> [What you will do]:
Because the material must match the original, reproduce every line of it exactly.

══ Task data ══

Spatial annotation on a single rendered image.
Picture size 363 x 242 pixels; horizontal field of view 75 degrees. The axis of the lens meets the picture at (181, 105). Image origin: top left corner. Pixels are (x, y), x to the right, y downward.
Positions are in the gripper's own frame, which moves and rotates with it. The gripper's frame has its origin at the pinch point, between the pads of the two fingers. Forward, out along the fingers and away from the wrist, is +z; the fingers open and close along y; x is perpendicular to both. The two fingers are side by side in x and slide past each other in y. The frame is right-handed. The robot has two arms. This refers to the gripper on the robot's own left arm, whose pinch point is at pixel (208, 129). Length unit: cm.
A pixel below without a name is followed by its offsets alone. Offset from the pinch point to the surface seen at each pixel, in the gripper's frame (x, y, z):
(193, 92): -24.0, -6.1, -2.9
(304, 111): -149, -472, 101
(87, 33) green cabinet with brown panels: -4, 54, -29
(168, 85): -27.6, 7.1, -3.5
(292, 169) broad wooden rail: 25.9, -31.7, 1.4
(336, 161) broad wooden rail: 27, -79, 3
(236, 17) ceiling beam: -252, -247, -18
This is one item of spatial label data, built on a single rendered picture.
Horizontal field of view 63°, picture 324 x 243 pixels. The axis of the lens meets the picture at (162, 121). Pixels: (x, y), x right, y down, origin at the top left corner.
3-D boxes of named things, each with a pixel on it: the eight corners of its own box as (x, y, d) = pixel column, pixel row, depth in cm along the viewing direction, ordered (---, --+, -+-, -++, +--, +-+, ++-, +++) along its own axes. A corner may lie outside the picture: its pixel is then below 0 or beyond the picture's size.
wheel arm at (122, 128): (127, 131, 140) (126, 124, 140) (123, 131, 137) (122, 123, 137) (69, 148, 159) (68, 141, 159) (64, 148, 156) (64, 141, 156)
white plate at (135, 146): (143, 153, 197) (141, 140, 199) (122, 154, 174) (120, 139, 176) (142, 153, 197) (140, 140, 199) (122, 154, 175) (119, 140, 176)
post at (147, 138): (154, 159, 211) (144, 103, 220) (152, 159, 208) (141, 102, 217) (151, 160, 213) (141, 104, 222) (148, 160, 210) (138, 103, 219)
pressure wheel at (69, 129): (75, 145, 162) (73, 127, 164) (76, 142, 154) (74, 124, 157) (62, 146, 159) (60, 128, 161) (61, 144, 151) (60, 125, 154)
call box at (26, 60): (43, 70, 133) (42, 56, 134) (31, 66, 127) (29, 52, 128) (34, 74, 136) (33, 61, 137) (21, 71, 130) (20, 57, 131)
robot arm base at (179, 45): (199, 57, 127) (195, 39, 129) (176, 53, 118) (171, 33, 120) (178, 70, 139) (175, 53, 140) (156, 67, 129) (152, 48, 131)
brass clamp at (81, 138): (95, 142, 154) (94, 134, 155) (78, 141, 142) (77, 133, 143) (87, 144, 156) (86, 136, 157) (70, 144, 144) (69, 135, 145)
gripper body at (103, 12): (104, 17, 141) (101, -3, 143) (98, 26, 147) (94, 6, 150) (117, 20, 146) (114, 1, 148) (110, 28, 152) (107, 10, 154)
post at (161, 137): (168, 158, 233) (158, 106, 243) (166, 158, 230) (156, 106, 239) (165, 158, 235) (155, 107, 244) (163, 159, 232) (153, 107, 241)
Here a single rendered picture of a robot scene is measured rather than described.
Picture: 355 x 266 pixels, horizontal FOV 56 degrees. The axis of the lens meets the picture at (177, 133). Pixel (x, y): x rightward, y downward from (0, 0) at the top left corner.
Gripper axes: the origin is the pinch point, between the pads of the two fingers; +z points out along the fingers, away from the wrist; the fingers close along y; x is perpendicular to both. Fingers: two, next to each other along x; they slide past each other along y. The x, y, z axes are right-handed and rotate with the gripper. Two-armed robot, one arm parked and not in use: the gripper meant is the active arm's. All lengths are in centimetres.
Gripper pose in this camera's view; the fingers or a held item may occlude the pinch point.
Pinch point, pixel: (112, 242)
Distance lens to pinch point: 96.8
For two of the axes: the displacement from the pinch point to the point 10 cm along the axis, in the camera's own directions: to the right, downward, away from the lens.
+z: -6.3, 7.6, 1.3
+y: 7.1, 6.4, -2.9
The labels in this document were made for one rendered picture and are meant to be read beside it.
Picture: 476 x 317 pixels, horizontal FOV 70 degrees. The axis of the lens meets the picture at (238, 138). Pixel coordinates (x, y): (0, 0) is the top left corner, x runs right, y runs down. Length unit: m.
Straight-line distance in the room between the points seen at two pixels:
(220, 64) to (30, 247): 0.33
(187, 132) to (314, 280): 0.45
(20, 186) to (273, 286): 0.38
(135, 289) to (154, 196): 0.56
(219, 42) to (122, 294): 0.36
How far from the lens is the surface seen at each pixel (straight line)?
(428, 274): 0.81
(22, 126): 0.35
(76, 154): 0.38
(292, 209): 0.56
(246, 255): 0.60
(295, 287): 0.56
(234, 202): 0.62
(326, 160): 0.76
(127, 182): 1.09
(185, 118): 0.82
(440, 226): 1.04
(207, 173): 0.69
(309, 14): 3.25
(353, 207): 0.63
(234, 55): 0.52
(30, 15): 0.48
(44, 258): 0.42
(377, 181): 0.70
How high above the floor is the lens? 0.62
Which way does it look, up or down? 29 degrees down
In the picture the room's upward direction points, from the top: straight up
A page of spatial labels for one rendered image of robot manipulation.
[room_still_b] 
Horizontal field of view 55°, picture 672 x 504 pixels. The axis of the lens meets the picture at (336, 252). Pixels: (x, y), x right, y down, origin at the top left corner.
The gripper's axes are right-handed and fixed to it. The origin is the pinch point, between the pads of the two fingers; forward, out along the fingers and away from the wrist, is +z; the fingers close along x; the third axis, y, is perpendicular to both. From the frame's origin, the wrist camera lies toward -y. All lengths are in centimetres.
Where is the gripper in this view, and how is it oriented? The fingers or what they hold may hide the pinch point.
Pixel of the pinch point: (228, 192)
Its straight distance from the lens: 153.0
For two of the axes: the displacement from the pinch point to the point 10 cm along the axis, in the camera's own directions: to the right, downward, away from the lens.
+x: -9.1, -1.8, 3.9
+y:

═══

> [Solution for this problem]:
Spatial annotation on a single rendered image.
Picture size 363 x 242 pixels; horizontal field of view 75 degrees. The axis of the lens meets the picture at (181, 105). Image origin: top left corner. Pixels are (x, y), x to the right, y downward.
Positions are in the gripper's own frame, which moves and rotates with it. The gripper's frame has its origin at the pinch point, between the pads of the two fingers. Forward, out along the fingers and away from the wrist, is +z; the fingers open and close along y; x is perpendicular to both. The two fingers are side by side in x and slide past each other in y. The frame is right-handed. The robot has two arms. This refers to the gripper on the robot's own left arm, whose pinch point is at pixel (208, 129). Length unit: cm.
A pixel below without a name is followed by its offsets alone. Offset from the pinch point to the surface seen at each pixel, in the gripper's frame (x, y, z):
(193, 92): -24.0, -6.1, -2.9
(304, 111): -149, -472, 101
(87, 33) green cabinet with brown panels: -4, 54, -29
(168, 85): -27.6, 7.1, -3.5
(292, 169) broad wooden rail: 25.9, -31.7, 1.4
(336, 161) broad wooden rail: 27, -79, 3
(236, 17) ceiling beam: -252, -247, -18
This is one item of spatial label data, built on a single rendered picture.
Horizontal field of view 63°, picture 324 x 243 pixels. The axis of the lens meets the picture at (162, 121). Pixels: (x, y), x right, y down, origin at the top left corner.
3-D boxes of named things, each with a pixel on it: the eight corners of its own box as (x, y, d) = pixel column, pixel row, depth in cm along the viewing direction, ordered (---, --+, -+-, -++, +--, +-+, ++-, +++) along its own axes. A corner may lie outside the picture: its pixel is then below 0 or beyond the picture's size.
wheel arm at (122, 128): (127, 131, 140) (126, 124, 140) (123, 131, 137) (122, 123, 137) (69, 148, 159) (68, 141, 159) (64, 148, 156) (64, 141, 156)
white plate at (135, 146): (143, 153, 197) (141, 140, 199) (122, 154, 174) (120, 139, 176) (142, 153, 197) (140, 140, 199) (122, 154, 175) (119, 140, 176)
post at (147, 138): (154, 159, 211) (144, 103, 220) (152, 159, 208) (141, 102, 217) (151, 160, 213) (141, 104, 222) (148, 160, 210) (138, 103, 219)
pressure wheel at (69, 129): (75, 145, 162) (73, 127, 164) (76, 142, 154) (74, 124, 157) (62, 146, 159) (60, 128, 161) (61, 144, 151) (60, 125, 154)
call box at (26, 60): (43, 70, 133) (42, 56, 134) (31, 66, 127) (29, 52, 128) (34, 74, 136) (33, 61, 137) (21, 71, 130) (20, 57, 131)
robot arm base at (179, 45): (199, 57, 127) (195, 39, 129) (176, 53, 118) (171, 33, 120) (178, 70, 139) (175, 53, 140) (156, 67, 129) (152, 48, 131)
brass clamp at (81, 138): (95, 142, 154) (94, 134, 155) (78, 141, 142) (77, 133, 143) (87, 144, 156) (86, 136, 157) (70, 144, 144) (69, 135, 145)
gripper body at (103, 12): (104, 17, 141) (101, -3, 143) (98, 26, 147) (94, 6, 150) (117, 20, 146) (114, 1, 148) (110, 28, 152) (107, 10, 154)
post at (161, 137): (168, 158, 233) (158, 106, 243) (166, 158, 230) (156, 106, 239) (165, 158, 235) (155, 107, 244) (163, 159, 232) (153, 107, 241)
Here a single rendered picture of a robot scene is measured rather than described.
Picture: 355 x 266 pixels, horizontal FOV 56 degrees. The axis of the lens meets the picture at (177, 133). Pixel (x, y): x rightward, y downward from (0, 0) at the top left corner.
Gripper axes: the origin is the pinch point, between the pads of the two fingers; +z points out along the fingers, away from the wrist; the fingers close along y; x is perpendicular to both. Fingers: two, next to each other along x; they slide past each other along y. The x, y, z axes are right-handed and rotate with the gripper. Two-armed robot, one arm parked and not in use: the gripper meant is the active arm's. All lengths are in centimetres.
Gripper pose in this camera's view; the fingers or a held item may occlude the pinch point.
Pinch point, pixel: (112, 242)
Distance lens to pinch point: 96.8
For two of the axes: the displacement from the pinch point to the point 10 cm along the axis, in the camera's own directions: to the right, downward, away from the lens.
+z: -6.3, 7.6, 1.3
+y: 7.1, 6.4, -2.9
The labels in this document were made for one rendered picture and are meant to be read beside it.
Picture: 476 x 317 pixels, horizontal FOV 70 degrees. The axis of the lens meets the picture at (238, 138). Pixel coordinates (x, y): (0, 0) is the top left corner, x runs right, y runs down. Length unit: m.
Straight-line distance in the room between the points seen at two pixels:
(220, 64) to (30, 247): 0.33
(187, 132) to (314, 280): 0.45
(20, 186) to (273, 286): 0.38
(135, 289) to (154, 196): 0.56
(219, 42) to (122, 294): 0.36
How far from the lens is the surface seen at each pixel (straight line)?
(428, 274): 0.81
(22, 126): 0.35
(76, 154): 0.38
(292, 209): 0.56
(246, 255): 0.60
(295, 287): 0.56
(234, 202): 0.62
(326, 160): 0.76
(127, 182): 1.09
(185, 118): 0.82
(440, 226): 1.04
(207, 173): 0.69
(309, 14): 3.25
(353, 207): 0.63
(234, 55): 0.52
(30, 15): 0.48
(44, 258): 0.42
(377, 181): 0.70
How high above the floor is the lens? 0.62
Which way does it look, up or down? 29 degrees down
In the picture the room's upward direction points, from the top: straight up
A page of spatial labels for one rendered image of robot manipulation.
[room_still_b] 
Horizontal field of view 55°, picture 672 x 504 pixels. The axis of the lens meets the picture at (336, 252). Pixels: (x, y), x right, y down, origin at the top left corner.
The gripper's axes are right-handed and fixed to it. The origin is the pinch point, between the pads of the two fingers; forward, out along the fingers and away from the wrist, is +z; the fingers close along x; the third axis, y, is perpendicular to both. From the frame's origin, the wrist camera lies toward -y. All lengths are in centimetres.
Where is the gripper in this view, and how is it oriented? The fingers or what they hold may hide the pinch point.
Pixel of the pinch point: (228, 192)
Its straight distance from the lens: 153.0
For two of the axes: the displacement from the pinch point to the point 10 cm along the axis, in the camera's own directions: to the right, downward, away from the lens.
+x: -9.1, -1.8, 3.9
+y:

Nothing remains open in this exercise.